### TASK ITEM
Would you please return the lines of the entries below starting at the line that has "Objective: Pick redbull" and ending at the line that has "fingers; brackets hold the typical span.", both included, exactly as they are?

════════════════════

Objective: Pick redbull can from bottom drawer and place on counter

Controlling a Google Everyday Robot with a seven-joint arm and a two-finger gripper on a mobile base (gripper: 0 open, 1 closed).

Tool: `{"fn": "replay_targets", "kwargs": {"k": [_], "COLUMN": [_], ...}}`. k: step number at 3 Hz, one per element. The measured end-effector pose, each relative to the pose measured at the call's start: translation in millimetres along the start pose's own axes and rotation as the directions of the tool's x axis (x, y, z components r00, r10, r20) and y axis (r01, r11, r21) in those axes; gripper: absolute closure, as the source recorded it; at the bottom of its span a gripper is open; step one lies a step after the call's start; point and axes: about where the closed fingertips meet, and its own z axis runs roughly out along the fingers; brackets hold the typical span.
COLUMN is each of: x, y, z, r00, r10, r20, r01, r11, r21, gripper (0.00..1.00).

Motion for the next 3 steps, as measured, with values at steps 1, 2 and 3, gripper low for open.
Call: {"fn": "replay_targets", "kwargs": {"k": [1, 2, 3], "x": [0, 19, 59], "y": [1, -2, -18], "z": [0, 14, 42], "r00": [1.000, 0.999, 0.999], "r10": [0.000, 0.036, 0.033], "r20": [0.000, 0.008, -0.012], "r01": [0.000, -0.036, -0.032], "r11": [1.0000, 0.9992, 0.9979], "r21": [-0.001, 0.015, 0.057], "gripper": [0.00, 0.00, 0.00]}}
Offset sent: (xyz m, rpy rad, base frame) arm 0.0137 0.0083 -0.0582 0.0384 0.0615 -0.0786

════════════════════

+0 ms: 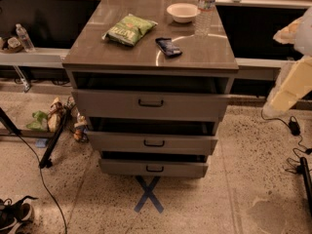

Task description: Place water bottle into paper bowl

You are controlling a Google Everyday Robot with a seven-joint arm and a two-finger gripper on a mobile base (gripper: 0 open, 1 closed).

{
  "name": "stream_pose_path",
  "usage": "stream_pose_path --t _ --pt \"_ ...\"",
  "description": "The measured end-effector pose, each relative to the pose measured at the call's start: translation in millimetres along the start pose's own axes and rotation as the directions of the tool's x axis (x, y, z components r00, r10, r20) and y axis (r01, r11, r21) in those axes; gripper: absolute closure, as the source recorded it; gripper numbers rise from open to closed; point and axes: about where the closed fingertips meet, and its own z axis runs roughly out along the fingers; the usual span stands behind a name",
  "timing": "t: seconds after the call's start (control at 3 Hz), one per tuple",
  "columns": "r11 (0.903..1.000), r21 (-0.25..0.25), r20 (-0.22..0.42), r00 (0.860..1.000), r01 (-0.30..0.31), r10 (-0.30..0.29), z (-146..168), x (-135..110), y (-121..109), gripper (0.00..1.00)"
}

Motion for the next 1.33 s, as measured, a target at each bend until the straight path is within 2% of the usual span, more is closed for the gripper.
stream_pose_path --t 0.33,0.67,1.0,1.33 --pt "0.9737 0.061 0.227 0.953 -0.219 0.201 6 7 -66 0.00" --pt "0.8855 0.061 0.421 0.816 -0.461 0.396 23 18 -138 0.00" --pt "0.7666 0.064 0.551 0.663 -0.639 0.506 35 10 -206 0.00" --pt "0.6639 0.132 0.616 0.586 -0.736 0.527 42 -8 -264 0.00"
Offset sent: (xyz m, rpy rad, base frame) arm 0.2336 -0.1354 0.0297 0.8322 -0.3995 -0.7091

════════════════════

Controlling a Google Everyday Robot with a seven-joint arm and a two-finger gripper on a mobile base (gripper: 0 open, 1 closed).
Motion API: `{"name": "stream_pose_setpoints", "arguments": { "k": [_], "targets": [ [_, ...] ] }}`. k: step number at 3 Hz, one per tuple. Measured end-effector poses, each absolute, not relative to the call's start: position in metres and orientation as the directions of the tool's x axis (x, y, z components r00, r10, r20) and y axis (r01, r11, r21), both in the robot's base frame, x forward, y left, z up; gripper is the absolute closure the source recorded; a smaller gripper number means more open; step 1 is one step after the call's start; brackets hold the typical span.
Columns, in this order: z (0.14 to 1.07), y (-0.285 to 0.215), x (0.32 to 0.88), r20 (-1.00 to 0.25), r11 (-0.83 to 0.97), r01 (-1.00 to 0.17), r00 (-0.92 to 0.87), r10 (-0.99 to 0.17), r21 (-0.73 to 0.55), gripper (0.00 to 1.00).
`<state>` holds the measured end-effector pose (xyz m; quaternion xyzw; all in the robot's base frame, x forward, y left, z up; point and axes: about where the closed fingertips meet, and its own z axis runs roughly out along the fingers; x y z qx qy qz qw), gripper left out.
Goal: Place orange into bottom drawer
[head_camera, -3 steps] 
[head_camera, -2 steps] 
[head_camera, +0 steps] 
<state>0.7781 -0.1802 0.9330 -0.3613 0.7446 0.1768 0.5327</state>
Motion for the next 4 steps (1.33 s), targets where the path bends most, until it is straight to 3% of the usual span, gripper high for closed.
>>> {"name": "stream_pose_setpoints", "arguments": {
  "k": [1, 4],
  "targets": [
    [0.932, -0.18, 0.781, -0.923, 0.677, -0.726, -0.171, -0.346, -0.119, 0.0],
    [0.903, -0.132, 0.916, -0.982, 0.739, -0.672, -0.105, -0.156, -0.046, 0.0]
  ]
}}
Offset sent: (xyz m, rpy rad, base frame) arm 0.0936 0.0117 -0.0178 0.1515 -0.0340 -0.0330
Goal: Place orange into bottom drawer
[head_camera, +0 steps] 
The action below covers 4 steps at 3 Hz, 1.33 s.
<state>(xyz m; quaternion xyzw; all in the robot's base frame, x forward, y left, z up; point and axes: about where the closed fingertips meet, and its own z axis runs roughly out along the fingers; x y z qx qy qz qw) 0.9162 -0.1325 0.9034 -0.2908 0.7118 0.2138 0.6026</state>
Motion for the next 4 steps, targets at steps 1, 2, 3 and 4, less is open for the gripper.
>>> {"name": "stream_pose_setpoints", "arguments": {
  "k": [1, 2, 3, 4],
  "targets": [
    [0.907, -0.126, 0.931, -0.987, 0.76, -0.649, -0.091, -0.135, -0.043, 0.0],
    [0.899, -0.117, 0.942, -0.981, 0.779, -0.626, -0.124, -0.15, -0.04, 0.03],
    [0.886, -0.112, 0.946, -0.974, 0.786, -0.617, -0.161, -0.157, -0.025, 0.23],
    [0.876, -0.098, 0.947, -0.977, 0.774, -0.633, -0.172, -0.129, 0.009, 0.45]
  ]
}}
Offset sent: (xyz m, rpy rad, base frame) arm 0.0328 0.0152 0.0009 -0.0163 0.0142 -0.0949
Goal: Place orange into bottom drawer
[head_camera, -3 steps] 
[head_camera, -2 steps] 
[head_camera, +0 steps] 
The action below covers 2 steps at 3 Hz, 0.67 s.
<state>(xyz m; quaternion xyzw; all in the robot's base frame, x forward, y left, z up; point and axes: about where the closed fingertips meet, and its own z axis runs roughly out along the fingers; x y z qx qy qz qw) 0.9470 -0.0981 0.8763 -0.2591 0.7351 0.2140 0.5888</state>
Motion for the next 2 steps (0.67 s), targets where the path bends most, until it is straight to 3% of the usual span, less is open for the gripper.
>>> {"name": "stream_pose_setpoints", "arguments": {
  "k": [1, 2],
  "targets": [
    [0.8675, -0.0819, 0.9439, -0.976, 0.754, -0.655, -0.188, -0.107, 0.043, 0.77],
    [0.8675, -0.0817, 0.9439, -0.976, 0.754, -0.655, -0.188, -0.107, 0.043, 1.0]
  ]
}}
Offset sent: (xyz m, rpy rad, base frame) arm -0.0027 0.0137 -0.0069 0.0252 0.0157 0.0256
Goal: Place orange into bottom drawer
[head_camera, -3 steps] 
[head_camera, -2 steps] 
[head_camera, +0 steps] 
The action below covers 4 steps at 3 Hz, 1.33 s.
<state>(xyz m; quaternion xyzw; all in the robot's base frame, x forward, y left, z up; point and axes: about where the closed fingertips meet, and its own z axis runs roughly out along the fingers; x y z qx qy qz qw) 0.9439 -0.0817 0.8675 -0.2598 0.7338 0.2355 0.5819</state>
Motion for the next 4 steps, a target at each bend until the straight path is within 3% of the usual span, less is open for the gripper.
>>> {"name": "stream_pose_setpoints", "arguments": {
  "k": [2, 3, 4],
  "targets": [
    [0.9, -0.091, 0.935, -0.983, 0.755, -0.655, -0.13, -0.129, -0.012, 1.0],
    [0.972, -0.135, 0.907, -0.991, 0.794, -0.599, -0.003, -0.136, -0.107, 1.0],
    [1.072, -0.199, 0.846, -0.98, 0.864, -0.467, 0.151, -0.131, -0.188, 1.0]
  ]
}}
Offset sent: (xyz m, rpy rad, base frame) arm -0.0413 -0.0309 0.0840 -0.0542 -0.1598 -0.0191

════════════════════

### TASK RESPONSE
Objective: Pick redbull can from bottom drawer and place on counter

Controlling a Google Everyday Robot with a seven-joint arm and a two-finger gripper on a mobile base (gripper: 0 open, 1 closed).

Tool: `{"fn": "replay_targets", "kwargs": {"k": [_], "COLUMN": [_], ...}}`. k: step number at 3 Hz, one per element. The measured end-effector pose, each relative to the pose measured at the call's start: translation in millimetres along the start pose's own axes and rotation as the directions of the tool's x axis (x, y, z components r00, r10, r20) and y axis (r01, r11, r21) in those axes; gripper: absolute closure, as the source recorded it; at the bottom of its span a gripper is open; step one lies a step after the call's start; point and axes: about where the closed fingertips meet, and its own z axis runs roughly out along the fingers; brackets hold the typical span.

Nothing remains to add to the answer.